## WHAT IS NEEDED
Take the entries below and print only the lines from the one with "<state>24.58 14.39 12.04" through the one with "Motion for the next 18", exactly as they stand, both ends included.

Extracted records
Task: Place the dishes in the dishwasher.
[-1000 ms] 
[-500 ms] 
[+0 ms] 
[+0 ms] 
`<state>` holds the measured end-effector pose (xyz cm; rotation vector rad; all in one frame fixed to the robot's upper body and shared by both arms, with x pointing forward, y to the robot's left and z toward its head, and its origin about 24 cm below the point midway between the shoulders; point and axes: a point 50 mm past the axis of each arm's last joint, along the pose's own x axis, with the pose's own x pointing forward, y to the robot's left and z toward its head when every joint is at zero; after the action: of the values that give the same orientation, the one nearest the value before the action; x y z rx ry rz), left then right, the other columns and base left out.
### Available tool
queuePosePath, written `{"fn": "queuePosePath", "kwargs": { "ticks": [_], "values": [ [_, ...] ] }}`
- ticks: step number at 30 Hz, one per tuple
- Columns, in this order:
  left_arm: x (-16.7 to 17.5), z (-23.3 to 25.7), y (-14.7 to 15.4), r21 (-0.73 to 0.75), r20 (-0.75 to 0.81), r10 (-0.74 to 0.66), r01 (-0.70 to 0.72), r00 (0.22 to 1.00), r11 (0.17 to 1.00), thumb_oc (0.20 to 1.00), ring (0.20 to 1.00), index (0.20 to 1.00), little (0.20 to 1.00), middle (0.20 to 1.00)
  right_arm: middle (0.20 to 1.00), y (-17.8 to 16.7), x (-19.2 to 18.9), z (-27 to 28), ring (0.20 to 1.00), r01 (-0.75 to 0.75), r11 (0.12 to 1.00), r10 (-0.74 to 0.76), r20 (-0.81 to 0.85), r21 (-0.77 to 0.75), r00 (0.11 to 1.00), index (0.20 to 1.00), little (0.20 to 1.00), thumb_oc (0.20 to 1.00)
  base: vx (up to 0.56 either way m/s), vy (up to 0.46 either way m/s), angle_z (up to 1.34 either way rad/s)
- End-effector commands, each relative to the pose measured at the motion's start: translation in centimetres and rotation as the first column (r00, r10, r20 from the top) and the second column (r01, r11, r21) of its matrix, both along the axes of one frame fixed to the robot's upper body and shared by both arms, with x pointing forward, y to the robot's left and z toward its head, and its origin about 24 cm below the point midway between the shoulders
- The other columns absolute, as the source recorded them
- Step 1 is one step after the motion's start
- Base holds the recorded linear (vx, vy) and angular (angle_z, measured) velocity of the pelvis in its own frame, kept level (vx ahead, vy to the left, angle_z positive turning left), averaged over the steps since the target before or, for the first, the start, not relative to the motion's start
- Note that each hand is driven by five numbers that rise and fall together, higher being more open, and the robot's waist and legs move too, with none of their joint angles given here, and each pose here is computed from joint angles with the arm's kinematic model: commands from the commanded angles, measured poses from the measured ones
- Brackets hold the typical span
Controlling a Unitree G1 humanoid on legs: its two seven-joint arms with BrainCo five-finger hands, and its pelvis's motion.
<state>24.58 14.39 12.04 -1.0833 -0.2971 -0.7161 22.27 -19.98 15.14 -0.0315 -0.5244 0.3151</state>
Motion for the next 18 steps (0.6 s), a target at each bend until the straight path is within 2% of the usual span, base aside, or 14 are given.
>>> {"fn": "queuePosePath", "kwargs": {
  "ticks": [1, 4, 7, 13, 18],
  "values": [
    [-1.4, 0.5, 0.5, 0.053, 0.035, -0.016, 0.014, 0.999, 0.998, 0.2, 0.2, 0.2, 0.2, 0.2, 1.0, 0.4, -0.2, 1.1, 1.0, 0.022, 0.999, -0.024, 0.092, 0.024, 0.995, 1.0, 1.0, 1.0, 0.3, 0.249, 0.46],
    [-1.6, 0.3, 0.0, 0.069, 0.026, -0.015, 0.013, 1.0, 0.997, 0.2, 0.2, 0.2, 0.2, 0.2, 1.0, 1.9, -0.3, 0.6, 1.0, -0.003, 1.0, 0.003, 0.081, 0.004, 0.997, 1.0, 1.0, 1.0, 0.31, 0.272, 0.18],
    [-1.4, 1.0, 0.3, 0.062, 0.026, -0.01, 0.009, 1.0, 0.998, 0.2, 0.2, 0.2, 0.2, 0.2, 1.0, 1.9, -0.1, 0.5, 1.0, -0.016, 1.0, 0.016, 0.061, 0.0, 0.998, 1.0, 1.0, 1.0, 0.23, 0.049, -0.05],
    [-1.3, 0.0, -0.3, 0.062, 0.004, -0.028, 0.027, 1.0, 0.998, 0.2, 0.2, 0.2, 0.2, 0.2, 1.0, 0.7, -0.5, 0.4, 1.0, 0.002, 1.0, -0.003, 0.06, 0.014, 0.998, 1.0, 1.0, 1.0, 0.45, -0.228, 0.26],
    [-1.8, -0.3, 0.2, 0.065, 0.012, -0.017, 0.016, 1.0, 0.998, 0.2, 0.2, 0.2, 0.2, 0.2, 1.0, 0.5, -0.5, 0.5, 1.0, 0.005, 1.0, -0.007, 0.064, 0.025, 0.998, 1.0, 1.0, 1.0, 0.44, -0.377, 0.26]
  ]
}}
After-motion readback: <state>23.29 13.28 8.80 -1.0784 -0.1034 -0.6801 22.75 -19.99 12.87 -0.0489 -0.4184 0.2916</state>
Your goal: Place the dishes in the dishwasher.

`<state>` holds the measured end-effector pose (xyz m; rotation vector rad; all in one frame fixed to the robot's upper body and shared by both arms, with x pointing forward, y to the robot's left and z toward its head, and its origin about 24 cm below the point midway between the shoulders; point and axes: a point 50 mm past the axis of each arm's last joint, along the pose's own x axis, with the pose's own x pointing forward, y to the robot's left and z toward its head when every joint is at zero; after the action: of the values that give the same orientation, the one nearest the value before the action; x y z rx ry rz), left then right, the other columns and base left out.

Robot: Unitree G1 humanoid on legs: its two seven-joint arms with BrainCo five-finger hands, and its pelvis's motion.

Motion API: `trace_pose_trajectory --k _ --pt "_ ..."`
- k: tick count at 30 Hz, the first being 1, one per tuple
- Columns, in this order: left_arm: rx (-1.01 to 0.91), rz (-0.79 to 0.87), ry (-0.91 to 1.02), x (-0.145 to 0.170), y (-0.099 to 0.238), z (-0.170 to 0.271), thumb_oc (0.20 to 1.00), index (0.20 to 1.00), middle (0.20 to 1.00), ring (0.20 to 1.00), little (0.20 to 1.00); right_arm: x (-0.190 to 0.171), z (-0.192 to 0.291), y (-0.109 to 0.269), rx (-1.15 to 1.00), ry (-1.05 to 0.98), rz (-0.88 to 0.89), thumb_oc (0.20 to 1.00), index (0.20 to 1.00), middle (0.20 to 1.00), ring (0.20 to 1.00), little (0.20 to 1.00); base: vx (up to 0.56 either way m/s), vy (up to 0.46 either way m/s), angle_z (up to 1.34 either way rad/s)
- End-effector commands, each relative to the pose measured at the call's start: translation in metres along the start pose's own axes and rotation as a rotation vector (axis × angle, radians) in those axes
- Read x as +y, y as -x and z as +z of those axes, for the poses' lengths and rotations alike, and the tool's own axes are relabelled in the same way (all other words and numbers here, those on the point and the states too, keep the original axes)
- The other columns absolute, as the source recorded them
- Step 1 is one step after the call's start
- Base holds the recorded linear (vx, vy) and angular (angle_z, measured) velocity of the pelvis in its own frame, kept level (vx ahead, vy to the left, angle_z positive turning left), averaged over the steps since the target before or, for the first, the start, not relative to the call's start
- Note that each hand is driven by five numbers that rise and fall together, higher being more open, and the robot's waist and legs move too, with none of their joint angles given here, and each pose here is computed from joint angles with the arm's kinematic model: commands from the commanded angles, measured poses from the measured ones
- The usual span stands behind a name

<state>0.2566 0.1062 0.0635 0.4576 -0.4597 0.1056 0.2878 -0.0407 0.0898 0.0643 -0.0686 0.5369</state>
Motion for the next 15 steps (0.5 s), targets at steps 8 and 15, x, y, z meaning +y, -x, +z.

## WRITTEN SOLUTION
<state>24.58 14.39 12.04 -1.0833 -0.2971 -0.7161 22.27 -19.98 15.14 -0.0315 -0.5244 0.3151</state>
Motion for the next 18 steps (0.6 s), a target at each bend until the straight path is within 2% of the usual span, base aside, or 14 are given.

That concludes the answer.